THE MOMENT Habīb-un Nisa left, Wazir removed all her underclothes and was intending to visit behind the screen when her eye fell on her reflection in the lifesize mirror — exactly as she was, without the mediation of any kind of covering. She started, but then was arrested by her image. The mirror was showing everything — even the slight elevation of the Mount of Venus and the suggestion of a little patch of darker sward on it. She could see everything clear, as if rays of light were gently breaking forth from her body and the light were enhancing the bright reflectivity of the mirror.
There was no trace at all on her body of her having been a mother twice over. Her stomach did not show, as most women’s do, even those creases that are caused by the stretching and contraction of the skin and muscles during and after pregnancy. Her thighs, so well made and smooth as if a potter had just removed them from his wheel and had put them to dry in the sun; the pink of the heels and soles of the feet reinforcing the beauty of the dark purplish henna, tinged with rosy pink, on the toes and the feet. Her stomach was flat as a board, the graceful curve of the neck also suggested strength and pride. The glinting of the reflection from the mirror in her large, deep brown eyes were as if small goblets of clear glasses, full of deep red wine, were placed in front of the candles and their flames were being reflected through them.
Suddenly, her throat became choked with tears. None except Blāk sahib ever saw her unclothed, and even he did not perhaps look at her the way the mirror was seeing her now. And today… today someone shall see her. He may be her heart’s comfort in a thousand ways, but he was not the first. Her eyes brimmed over. She felt as if all the energy and sense of security that Habīb-un Nisa’s care and attention had generated in her had been hauled down into the depth of a well. She flopped into the chair, as if she had no strength left, and put one leg on the other, pushing inwards her already flat stomach, and the joining of the thighs creating a small, and not quite shallow triangle, with her pelvis forming the base of it.

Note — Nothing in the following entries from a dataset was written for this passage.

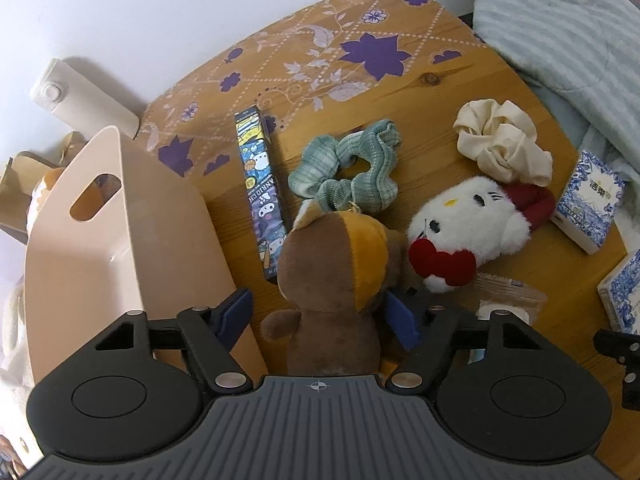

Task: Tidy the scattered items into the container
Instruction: 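Reach the left tool to the brown plush keychain and the right tool to a tissue pack, then close the left gripper on the brown plush while the right gripper grasps the blue tissue pack, then carry both items over the beige basket and open both grippers to drop them, then grasp the wrapped bread roll with the left gripper while the right grasps another tissue pack, then carry the bread roll and tissue pack over the basket and release both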

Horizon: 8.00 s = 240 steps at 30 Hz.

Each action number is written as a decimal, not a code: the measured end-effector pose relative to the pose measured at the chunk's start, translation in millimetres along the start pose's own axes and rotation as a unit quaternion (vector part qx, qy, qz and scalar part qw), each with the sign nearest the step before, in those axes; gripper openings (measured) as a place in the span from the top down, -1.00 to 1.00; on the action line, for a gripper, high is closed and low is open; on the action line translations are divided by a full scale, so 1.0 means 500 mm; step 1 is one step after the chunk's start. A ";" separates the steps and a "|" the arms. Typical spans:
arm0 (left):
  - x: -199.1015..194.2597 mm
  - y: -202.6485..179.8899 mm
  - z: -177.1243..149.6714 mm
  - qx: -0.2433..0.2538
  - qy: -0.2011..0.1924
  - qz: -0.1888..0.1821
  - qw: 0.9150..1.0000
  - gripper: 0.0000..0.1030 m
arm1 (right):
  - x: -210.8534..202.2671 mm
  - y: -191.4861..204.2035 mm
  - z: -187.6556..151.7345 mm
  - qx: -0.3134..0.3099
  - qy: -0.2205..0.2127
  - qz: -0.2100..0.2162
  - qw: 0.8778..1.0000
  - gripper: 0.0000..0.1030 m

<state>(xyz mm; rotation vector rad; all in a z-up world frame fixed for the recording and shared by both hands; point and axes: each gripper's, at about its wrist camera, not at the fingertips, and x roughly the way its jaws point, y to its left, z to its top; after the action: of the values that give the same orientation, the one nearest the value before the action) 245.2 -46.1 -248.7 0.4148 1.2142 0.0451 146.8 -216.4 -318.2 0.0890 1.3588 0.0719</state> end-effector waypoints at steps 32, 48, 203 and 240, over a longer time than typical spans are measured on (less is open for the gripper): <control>0.048 -0.031 -0.013 0.007 0.066 0.063 0.996 0.09 | -0.007 0.008 -0.001 0.001 -0.008 0.001 1.000 0.07; 0.009 -0.025 -0.021 -0.038 0.054 0.047 0.997 0.14 | -0.034 0.018 -0.006 -0.006 -0.032 -0.005 0.999 0.20; -0.010 -0.131 -0.162 -0.186 0.014 -0.080 0.979 -0.12 | -0.002 0.050 0.188 -0.232 -0.042 -0.015 0.972 -0.17; -0.241 0.029 -0.138 -0.205 -0.111 -0.071 0.970 0.50 | -0.271 0.157 0.187 -0.226 -0.164 0.041 0.959 -0.16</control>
<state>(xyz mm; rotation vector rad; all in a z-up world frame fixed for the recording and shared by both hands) 141.8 -43.3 -155.3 -0.0297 0.9780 0.1199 210.1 -154.4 -158.5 -0.2200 0.9795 0.4172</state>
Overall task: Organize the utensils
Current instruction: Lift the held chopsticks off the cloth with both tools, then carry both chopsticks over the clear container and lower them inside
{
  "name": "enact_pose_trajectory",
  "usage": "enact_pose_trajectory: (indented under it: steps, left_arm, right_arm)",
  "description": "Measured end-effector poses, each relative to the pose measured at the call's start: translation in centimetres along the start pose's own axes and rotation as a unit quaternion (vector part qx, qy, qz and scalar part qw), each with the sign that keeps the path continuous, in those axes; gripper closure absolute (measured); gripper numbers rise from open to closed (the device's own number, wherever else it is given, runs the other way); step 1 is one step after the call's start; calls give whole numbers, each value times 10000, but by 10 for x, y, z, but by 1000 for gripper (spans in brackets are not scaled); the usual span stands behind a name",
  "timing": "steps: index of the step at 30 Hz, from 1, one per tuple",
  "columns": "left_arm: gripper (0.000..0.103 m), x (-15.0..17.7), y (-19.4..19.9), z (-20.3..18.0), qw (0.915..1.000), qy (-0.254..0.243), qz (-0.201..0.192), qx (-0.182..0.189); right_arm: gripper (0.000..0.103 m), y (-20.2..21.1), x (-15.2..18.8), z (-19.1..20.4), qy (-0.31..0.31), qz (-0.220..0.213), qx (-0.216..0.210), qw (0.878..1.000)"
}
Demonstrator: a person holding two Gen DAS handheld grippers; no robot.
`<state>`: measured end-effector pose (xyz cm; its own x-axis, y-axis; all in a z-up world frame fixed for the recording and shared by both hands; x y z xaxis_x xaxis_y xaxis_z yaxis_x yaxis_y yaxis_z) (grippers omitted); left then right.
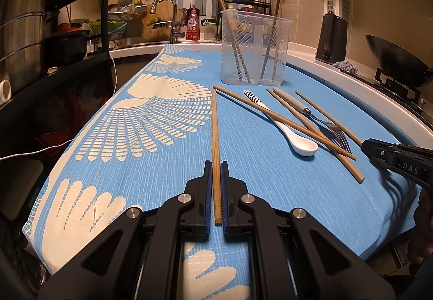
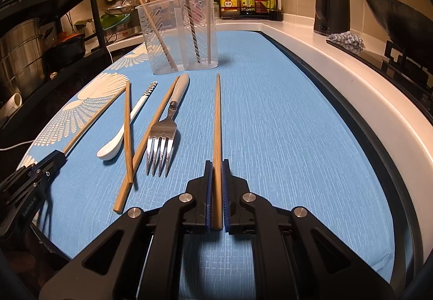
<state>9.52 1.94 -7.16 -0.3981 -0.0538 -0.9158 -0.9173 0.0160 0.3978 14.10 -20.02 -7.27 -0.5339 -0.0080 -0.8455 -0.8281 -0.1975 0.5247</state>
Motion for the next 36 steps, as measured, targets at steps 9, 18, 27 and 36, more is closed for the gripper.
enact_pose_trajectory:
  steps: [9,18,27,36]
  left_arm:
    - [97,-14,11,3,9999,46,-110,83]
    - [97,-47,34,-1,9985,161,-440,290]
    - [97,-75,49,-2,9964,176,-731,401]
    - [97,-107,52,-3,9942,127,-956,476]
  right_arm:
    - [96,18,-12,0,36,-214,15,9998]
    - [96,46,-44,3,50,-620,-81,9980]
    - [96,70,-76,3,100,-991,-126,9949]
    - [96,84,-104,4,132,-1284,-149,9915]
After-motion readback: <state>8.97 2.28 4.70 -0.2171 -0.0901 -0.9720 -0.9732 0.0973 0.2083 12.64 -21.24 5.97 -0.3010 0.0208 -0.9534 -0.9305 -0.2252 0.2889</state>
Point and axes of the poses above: each gripper's, at about its wrist camera, not at the fingertips, and y roughly against the way its jaws point, z to its left, x to its underside, the point moved 7 cm from there along -y, roughly the way its jaws point, and after that the axes turned 7 degrees about -z, right-handed, at the moved point
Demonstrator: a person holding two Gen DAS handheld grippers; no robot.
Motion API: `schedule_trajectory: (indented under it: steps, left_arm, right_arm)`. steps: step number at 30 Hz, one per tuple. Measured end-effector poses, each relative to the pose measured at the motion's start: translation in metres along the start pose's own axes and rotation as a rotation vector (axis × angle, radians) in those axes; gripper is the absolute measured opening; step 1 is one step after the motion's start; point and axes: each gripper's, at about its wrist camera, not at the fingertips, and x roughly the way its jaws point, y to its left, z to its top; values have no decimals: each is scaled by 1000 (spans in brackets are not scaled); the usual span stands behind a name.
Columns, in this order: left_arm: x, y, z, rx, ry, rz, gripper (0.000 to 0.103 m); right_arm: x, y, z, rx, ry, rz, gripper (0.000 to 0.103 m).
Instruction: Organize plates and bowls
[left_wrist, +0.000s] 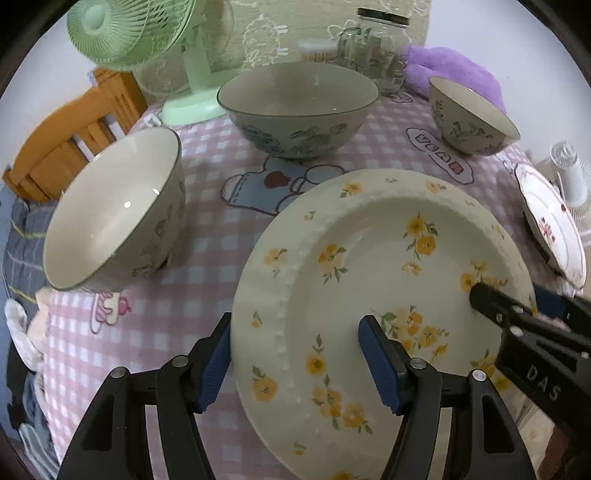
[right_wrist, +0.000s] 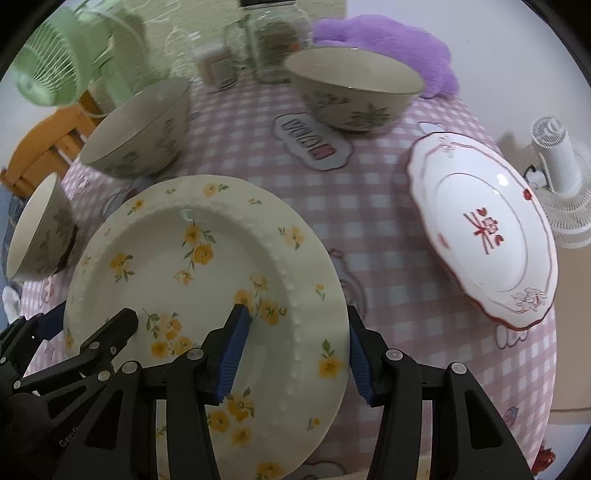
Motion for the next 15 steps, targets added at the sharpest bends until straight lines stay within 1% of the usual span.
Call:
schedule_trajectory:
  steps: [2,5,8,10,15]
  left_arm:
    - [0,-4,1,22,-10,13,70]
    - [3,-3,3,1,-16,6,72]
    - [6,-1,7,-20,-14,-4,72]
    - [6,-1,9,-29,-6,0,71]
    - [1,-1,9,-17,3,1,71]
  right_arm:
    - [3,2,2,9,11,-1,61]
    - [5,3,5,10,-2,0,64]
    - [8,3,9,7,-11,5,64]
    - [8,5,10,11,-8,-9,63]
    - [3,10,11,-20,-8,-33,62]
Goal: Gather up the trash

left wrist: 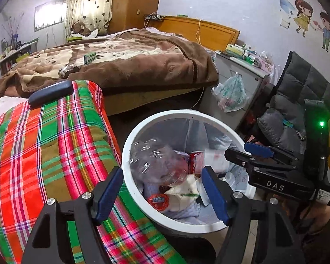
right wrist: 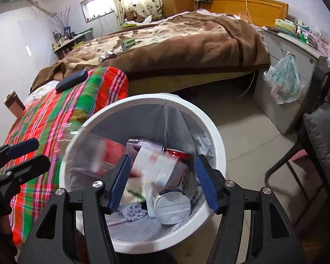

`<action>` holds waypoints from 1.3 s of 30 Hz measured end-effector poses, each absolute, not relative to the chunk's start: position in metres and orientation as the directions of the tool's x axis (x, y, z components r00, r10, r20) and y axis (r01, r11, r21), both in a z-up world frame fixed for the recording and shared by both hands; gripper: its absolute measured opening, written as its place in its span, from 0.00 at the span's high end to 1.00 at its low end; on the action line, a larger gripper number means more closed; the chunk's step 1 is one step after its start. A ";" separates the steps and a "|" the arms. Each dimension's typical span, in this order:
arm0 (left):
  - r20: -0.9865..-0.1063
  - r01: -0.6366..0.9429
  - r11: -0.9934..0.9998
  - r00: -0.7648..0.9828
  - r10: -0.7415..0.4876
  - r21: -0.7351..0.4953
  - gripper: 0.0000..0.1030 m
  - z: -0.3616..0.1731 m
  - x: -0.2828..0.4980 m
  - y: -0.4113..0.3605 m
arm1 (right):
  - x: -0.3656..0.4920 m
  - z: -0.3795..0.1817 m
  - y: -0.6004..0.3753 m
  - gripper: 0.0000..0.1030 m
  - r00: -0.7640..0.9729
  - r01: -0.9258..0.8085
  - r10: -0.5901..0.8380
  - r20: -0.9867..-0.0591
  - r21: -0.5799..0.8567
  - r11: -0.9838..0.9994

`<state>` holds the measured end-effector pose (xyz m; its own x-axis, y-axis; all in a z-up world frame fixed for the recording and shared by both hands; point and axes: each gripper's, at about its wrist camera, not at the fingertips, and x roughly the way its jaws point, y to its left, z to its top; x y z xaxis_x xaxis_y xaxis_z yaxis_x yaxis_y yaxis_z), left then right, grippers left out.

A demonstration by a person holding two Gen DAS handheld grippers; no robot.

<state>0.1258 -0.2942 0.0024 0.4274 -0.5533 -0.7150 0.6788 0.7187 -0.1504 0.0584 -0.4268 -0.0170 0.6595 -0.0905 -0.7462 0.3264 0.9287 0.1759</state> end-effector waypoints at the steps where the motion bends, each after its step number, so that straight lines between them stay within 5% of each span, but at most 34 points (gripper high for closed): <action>1: -0.711 0.681 0.716 0.429 -0.557 -0.150 0.29 0.004 0.124 -0.293 | 0.057 -0.016 -0.425 0.40 0.663 0.326 -0.090 -0.743 0.178 0.929; 39: -0.563 0.457 0.890 0.734 -0.379 -0.002 0.29 0.021 0.014 -0.179 | -0.013 0.006 -0.328 0.40 0.782 0.398 -0.259 -0.567 0.134 0.908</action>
<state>0.0144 -0.1789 0.0211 0.7345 -0.3785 -0.5633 0.4567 0.8896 -0.0023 -0.0134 -0.3279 0.0057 0.7821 -0.2594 -0.5665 0.3980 0.9076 0.1339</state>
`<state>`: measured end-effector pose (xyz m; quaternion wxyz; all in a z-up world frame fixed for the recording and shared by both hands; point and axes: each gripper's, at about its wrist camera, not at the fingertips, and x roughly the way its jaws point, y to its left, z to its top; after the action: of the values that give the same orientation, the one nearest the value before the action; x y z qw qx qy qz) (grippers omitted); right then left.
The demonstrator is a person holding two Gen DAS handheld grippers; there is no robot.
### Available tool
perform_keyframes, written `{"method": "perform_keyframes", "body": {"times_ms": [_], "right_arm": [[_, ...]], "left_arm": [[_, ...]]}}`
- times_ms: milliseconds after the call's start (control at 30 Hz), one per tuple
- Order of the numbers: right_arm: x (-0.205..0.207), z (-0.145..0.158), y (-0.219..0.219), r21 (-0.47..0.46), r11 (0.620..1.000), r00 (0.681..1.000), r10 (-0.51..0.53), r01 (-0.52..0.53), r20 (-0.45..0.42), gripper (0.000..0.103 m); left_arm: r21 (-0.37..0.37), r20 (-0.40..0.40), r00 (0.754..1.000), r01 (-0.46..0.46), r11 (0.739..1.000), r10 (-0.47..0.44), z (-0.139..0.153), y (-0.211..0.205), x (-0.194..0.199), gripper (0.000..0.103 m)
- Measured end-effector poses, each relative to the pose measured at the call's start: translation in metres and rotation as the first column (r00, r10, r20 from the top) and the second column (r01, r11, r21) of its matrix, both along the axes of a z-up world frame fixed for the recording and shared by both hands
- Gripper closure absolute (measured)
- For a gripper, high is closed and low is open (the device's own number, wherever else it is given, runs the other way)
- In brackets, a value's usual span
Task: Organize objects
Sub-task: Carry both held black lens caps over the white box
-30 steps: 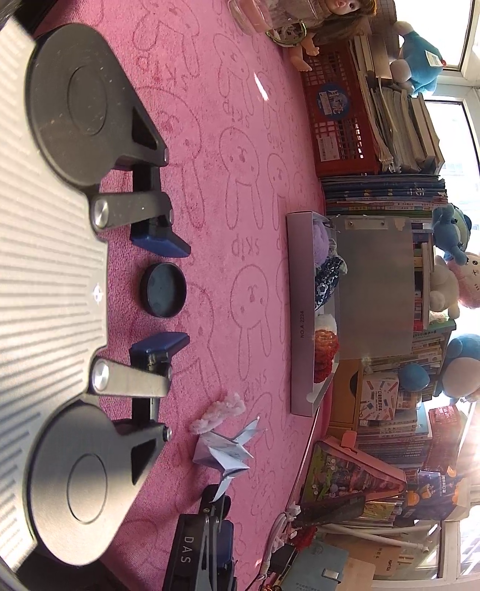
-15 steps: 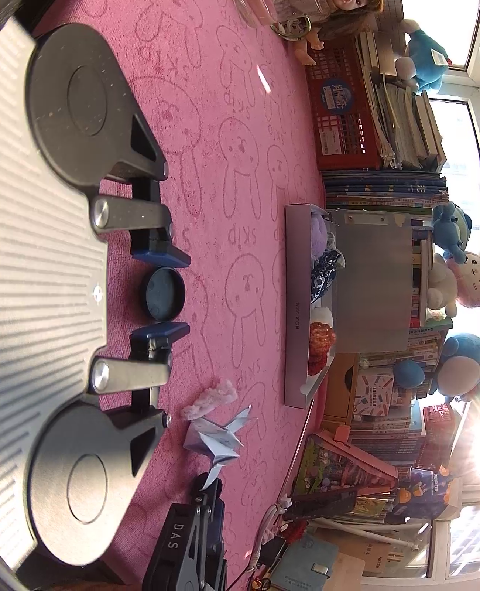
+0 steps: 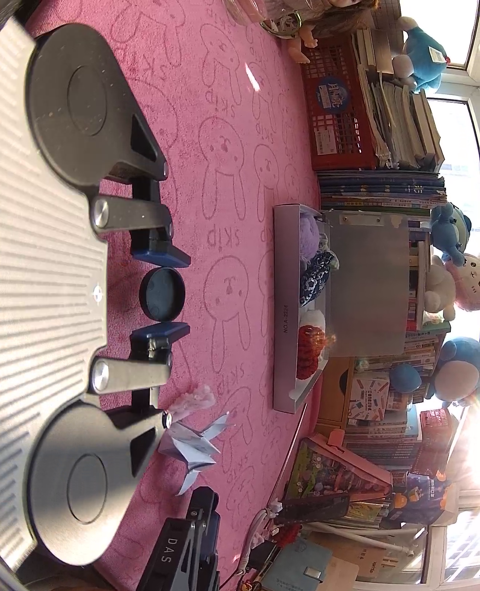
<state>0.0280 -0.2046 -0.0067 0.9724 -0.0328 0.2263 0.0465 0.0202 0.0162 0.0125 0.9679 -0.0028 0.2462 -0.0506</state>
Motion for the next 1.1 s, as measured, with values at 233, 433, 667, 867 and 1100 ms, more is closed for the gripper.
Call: {"method": "perform_keyframes", "body": {"times_ms": [233, 433, 667, 867, 1100], "right_arm": [[0.013, 0.009, 0.0, 0.003, 1.0, 1.0, -0.012, 0.012, 0.015, 0.066], [0.031, 0.023, 0.001, 0.015, 1.0, 0.999, -0.011, 0.01, 0.032, 0.066], [0.057, 0.039, 0.002, 0.037, 0.999, 0.999, 0.004, -0.006, 0.035, 0.066], [0.089, 0.051, 0.001, 0.073, 0.997, 1.0, 0.014, -0.014, 0.011, 0.066], [0.125, 0.058, 0.009, 0.067, 0.997, 1.0, 0.027, -0.027, -0.002, 0.066]], "left_arm": [[0.044, 0.011, 1.0, -0.008, 0.999, 0.008, 0.012, -0.003, 0.025, 0.066], [0.018, 0.028, 1.0, -0.003, 1.0, 0.003, 0.029, -0.003, 0.05, 0.066], [-0.012, 0.036, 0.999, 0.005, 1.0, -0.005, 0.046, -0.004, 0.081, 0.066], [-0.015, 0.043, 0.999, -0.003, 1.0, 0.003, 0.056, -0.003, 0.112, 0.066], [-0.012, 0.035, 0.999, -0.016, 1.0, 0.016, 0.06, -0.001, 0.147, 0.066]]}}
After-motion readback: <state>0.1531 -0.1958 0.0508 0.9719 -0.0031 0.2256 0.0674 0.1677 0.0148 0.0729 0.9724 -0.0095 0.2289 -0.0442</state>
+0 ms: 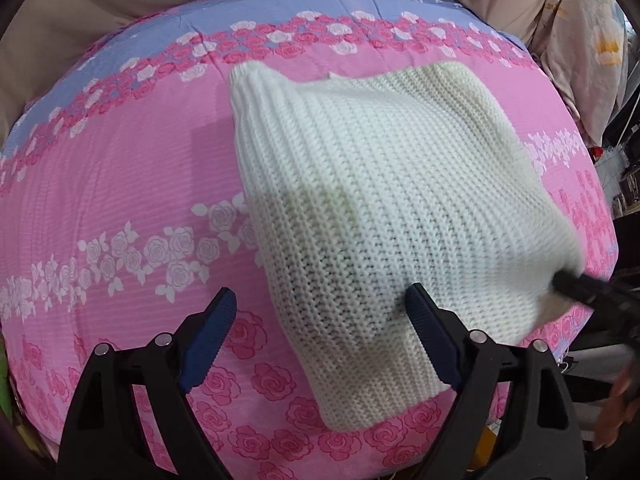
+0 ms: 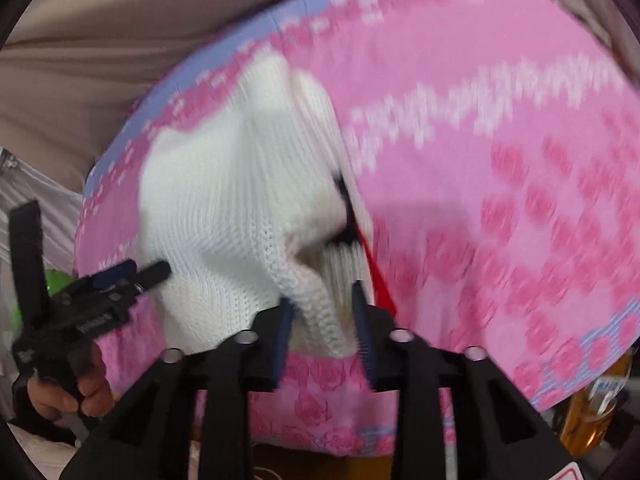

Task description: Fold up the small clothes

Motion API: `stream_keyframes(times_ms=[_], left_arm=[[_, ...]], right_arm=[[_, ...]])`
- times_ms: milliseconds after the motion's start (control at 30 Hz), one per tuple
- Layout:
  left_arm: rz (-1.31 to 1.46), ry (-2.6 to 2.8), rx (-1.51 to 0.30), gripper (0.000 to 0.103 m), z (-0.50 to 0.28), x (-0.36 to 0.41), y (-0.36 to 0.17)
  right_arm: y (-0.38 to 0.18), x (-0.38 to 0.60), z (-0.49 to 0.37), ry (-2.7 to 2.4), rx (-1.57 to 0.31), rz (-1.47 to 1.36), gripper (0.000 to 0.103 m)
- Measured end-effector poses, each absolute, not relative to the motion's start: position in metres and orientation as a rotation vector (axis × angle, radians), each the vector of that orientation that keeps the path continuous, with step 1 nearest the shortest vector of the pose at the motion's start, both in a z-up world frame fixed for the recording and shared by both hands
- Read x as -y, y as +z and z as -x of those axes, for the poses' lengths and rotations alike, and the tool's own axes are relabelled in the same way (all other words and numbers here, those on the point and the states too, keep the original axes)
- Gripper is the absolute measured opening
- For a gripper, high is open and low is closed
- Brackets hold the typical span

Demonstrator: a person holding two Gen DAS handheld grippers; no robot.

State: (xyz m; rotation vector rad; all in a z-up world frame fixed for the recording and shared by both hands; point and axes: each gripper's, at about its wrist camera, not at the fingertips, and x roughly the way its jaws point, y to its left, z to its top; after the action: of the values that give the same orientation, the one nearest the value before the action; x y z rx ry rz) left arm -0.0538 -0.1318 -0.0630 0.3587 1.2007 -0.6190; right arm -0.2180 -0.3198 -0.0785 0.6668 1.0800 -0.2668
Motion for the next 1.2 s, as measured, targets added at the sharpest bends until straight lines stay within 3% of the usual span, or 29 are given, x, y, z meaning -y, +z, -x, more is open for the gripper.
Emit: stream_keyframes(times_ms=[33,100,233,467,533,567,633,767,900,1000,1200], left_arm=[[-0.362,-0.615,-1.193,0.084,0.053,0.133,-0.062],[-0.365,-0.608,-1.184,0.084,0.053,0.134,-0.060],[-0.375,-0.603,-1.173,0.084,0.054,0.137,-0.058],[-0.411,-0.601,-1.148,0.084,0.056,0.139,-0.057],[-0.405,-0.595,-1.152,0.084,0.055,0.137,-0.058],[-0.399,-0.592,-1.156,0.084,0.055,0.137,-0.058],[-0.387,-0.588,-1.168,0.084,0.053,0.136,-0.060],[-0.386,-0.585,-1.185,0.084,0.052,0.136,-0.063],[-0.394,-0.603,-1.203,0.085,0.052,0.137,-0.065],[-0.386,-0.681,-1.227,0.085,0.058,0.132,-0.059],[-0.494,-0.925,-1.320,0.085,0.083,0.118,-0.067]], right_arm=[[-0.069,0.321,0.212,-0.271,-1.065,-0.629,0.048],[-0.060,0.324,0.190,-0.276,-1.052,-0.544,0.055],[-0.070,0.323,0.154,-0.280,-1.098,-0.472,0.056],[-0.095,0.304,0.189,-0.241,-1.206,-0.503,0.057],[-0.105,0.299,0.197,-0.222,-1.230,-0.538,0.051],[-0.107,0.297,0.201,-0.218,-1.223,-0.552,0.035],[-0.103,0.294,0.204,-0.206,-1.189,-0.559,0.017],[-0.083,0.295,0.205,-0.174,-1.110,-0.575,0.014],[-0.117,0.306,0.215,-0.186,-1.187,-0.646,0.014],[-0.147,0.314,0.225,-0.186,-1.235,-0.768,0.017],[-0.131,0.318,0.222,-0.158,-1.175,-0.838,0.027]])
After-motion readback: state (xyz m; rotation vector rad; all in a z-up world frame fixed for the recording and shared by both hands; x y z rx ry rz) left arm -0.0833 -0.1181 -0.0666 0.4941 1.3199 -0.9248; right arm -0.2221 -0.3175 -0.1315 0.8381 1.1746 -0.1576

She lowered her head. Now she was not looking into the mirror: she was looking at herself in her heart. She was looking at that inexperienced but headstrong girl, all the secrets of whose body — and some of her soul too — had been laid bare before her by someone who was an infidel, a Christian and a firangee. And he revealed those mysteries to her in such style as if they had been revealed to him through divine visitation, and then all her self had become for her the Truth of Seeing, like seeing is believing. She wept for Marston Blake, for today she knew with iron-hard certainty that no life lives forever, and dead people never return. Tears started to fall from her eyes. She kept on weeping, her head bent, and her tears slipping down the slopes of her breasts accumulated in that small cup that was formed between her closed thighs and her pelvis.
HABĪB-UN NISA stood rooted close to the washroom’s door, worrying about the non-appearance of Wazir, and also apprehensive that she might displease her if she called out to her, or went into the room. There was a door at the back of the urinal behind the screen. It opened on to the toilet (she called it sehhat khāna ‘house of recovery’ in her heart, according to the practice among the elites of Delhi). Maybe she is in the toilet. I do not know if there is a light there… No matter, she will herself light the candle. It is not proper to disturb her at present. How heart-tugging her person is! But she is very proud. If something annoys her, she will reprimand you promptly. No, she will probably not reprimand in words, but her brow will be clouded. That is enough to discourage the best of us.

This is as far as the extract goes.